▸ Given information:
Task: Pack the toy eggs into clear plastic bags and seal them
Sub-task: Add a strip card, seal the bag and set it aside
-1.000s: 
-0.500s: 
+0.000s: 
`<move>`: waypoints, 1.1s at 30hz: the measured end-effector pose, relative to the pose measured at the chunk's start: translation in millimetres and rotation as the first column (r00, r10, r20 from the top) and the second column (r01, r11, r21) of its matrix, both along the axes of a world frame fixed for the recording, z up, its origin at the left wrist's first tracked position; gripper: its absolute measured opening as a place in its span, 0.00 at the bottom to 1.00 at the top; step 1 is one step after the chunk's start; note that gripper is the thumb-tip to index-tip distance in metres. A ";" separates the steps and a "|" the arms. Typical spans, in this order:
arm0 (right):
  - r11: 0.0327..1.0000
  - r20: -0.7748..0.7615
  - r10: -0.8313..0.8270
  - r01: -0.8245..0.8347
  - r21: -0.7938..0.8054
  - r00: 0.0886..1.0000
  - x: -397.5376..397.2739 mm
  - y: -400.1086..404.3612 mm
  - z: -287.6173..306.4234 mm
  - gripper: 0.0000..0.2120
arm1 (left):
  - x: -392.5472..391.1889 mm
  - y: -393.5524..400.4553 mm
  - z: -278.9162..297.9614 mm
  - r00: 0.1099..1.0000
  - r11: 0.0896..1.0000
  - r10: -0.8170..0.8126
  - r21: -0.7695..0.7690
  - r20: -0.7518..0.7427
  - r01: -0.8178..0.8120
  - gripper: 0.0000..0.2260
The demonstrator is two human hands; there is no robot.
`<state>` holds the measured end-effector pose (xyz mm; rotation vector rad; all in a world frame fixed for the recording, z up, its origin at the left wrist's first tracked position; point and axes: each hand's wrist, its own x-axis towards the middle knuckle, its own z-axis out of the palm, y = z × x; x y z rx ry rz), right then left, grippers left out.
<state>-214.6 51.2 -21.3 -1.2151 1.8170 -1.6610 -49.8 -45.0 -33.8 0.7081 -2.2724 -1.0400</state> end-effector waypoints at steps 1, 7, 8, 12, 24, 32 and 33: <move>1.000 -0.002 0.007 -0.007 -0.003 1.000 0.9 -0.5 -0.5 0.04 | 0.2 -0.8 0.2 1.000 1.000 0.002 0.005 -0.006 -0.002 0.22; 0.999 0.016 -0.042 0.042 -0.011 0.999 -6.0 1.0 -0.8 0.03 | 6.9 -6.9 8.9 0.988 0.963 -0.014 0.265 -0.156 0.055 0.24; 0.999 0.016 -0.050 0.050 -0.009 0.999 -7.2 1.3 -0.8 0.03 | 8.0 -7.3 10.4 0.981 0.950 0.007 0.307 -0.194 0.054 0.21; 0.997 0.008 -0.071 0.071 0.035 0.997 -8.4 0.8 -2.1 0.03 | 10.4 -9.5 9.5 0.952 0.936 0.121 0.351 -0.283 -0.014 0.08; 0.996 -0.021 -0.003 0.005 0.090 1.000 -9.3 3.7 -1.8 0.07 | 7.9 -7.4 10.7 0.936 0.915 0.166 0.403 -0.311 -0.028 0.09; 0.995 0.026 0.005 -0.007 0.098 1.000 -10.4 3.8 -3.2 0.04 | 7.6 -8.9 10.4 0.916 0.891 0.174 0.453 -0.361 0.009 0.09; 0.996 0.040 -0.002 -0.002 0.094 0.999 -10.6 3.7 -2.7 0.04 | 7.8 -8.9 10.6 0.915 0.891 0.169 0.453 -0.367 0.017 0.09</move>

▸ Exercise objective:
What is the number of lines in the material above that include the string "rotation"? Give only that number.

▸ Answer section:
2